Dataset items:
::::

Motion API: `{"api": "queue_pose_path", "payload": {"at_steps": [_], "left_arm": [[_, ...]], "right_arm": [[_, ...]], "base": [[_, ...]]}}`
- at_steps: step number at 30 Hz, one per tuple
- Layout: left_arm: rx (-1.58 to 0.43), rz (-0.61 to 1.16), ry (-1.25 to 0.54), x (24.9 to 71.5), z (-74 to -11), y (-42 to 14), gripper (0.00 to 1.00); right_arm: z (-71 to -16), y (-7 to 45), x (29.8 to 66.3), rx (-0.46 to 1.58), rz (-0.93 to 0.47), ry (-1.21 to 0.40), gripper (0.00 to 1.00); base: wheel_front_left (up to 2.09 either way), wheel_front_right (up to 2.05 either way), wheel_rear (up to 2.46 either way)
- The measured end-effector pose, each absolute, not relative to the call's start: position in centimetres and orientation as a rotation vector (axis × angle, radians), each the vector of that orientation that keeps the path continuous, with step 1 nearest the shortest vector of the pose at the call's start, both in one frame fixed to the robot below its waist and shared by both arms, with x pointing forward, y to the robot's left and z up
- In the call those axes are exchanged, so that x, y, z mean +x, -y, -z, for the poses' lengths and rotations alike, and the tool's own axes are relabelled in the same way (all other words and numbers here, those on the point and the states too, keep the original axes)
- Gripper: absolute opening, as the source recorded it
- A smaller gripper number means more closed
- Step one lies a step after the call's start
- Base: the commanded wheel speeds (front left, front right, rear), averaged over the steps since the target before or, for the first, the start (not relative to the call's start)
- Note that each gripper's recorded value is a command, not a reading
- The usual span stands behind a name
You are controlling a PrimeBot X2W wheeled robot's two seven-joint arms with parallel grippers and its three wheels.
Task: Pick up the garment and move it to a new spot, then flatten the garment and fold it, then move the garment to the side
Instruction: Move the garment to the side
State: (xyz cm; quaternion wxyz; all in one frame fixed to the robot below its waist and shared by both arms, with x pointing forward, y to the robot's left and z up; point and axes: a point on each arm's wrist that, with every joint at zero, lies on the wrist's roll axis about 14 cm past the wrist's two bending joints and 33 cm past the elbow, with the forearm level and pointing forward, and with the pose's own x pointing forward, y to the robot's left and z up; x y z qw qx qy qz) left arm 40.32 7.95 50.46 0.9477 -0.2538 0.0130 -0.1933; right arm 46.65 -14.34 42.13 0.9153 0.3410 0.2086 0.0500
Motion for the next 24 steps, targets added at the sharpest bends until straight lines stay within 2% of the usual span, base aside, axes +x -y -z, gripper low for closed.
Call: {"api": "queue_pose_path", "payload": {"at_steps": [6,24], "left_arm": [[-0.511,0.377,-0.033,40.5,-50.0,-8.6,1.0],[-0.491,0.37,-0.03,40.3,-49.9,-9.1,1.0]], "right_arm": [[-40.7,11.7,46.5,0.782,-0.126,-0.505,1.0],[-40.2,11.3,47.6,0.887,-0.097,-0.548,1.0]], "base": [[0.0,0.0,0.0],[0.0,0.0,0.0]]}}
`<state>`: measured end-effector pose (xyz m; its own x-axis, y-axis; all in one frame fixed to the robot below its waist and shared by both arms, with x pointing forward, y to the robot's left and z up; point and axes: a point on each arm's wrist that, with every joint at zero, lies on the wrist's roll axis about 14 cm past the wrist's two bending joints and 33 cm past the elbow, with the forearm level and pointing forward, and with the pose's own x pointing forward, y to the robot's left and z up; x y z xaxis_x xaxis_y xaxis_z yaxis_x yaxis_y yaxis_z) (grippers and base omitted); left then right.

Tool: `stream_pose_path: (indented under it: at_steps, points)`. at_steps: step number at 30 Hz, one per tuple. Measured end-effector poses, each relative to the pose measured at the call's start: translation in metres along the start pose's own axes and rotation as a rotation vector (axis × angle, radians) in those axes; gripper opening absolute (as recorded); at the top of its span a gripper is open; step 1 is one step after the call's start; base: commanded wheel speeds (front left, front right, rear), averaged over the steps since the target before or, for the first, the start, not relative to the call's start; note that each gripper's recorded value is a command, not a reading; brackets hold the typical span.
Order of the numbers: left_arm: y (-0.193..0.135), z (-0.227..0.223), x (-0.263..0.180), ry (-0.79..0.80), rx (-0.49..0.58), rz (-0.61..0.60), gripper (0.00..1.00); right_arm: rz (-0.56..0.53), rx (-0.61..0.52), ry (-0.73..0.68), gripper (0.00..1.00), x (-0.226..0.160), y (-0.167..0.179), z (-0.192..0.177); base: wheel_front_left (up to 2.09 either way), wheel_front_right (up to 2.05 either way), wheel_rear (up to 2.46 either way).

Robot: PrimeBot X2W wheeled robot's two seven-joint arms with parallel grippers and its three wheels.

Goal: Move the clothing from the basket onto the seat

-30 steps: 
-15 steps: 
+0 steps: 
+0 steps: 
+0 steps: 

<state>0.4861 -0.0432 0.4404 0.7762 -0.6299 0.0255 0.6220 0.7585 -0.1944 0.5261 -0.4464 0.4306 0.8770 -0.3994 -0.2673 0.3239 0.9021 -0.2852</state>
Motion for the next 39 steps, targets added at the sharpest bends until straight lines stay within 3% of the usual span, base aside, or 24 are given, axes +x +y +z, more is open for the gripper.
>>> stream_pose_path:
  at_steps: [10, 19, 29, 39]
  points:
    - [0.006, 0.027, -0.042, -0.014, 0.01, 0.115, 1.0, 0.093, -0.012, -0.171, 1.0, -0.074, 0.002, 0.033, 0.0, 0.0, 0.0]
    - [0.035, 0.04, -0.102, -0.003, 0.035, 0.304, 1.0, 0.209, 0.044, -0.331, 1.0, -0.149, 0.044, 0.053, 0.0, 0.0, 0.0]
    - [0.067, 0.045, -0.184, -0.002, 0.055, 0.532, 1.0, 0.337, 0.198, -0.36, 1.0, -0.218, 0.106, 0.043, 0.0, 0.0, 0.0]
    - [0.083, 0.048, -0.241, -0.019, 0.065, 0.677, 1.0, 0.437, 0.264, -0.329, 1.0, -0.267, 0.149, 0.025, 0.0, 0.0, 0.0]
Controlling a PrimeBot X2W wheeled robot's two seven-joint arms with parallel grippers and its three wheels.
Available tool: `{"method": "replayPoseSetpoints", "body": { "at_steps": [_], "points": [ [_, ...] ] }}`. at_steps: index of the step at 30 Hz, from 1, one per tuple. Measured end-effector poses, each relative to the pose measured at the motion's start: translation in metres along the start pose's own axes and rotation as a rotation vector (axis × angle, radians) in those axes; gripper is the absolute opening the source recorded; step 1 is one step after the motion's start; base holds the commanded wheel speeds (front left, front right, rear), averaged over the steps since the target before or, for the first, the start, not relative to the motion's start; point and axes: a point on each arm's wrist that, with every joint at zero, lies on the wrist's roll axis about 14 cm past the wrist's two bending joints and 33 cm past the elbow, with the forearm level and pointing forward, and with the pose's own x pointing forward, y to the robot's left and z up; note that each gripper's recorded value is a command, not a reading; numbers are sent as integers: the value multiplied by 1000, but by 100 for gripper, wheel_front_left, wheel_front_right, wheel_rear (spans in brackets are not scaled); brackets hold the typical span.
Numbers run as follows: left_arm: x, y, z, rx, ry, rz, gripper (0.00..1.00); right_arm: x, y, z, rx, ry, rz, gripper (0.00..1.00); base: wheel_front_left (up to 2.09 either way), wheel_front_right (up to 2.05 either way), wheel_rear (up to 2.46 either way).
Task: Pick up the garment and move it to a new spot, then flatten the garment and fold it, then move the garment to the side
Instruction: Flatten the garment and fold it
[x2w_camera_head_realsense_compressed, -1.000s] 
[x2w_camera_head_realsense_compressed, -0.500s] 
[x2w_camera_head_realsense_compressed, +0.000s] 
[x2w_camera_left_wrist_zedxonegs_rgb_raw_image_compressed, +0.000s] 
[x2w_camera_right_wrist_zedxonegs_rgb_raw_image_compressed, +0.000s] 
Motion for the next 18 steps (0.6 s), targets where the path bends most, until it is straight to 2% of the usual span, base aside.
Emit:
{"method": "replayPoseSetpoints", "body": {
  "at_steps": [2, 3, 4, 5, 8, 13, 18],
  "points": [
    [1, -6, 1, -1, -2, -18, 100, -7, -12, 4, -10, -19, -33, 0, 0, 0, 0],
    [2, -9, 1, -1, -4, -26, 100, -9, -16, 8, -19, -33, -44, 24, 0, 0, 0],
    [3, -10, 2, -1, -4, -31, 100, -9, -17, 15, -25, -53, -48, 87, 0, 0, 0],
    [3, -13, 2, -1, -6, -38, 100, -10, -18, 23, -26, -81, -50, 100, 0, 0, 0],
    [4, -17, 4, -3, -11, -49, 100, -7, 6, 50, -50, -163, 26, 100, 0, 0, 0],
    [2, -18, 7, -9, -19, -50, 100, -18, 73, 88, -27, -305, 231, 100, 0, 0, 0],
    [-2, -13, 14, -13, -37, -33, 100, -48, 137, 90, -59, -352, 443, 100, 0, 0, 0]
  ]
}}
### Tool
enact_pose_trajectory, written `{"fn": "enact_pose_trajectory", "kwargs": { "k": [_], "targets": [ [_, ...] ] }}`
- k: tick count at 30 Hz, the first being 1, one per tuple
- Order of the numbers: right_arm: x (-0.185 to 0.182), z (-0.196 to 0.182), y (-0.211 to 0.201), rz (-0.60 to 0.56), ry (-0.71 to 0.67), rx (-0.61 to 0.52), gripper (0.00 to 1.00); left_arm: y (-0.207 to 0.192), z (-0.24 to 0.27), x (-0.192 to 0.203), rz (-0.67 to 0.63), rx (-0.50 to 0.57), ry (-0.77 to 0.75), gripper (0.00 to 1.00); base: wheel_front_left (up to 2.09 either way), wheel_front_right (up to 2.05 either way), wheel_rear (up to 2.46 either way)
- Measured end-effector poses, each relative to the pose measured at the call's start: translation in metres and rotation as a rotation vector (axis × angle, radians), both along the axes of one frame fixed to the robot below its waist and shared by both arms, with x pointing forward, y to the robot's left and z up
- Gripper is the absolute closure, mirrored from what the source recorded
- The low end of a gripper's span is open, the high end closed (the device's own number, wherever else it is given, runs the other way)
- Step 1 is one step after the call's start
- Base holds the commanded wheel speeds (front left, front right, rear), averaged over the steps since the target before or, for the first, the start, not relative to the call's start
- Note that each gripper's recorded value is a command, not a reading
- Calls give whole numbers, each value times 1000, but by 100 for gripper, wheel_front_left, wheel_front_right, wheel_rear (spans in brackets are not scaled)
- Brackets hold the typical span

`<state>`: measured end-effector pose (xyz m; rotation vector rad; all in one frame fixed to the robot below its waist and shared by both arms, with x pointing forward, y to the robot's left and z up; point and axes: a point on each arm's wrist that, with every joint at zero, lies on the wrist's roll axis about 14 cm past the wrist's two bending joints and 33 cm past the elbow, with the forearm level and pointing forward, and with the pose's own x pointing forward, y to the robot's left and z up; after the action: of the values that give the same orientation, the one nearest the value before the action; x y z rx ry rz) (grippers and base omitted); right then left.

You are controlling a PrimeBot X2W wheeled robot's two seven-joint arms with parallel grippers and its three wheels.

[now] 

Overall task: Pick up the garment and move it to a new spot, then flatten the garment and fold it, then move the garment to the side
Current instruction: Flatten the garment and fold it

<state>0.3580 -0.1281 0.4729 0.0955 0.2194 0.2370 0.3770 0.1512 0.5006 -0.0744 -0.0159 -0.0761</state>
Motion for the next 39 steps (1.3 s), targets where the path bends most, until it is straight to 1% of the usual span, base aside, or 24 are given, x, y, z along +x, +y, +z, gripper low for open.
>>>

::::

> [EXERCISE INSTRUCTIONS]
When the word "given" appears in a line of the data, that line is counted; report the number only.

> [OUTPUT FOR THIS EXERCISE]
3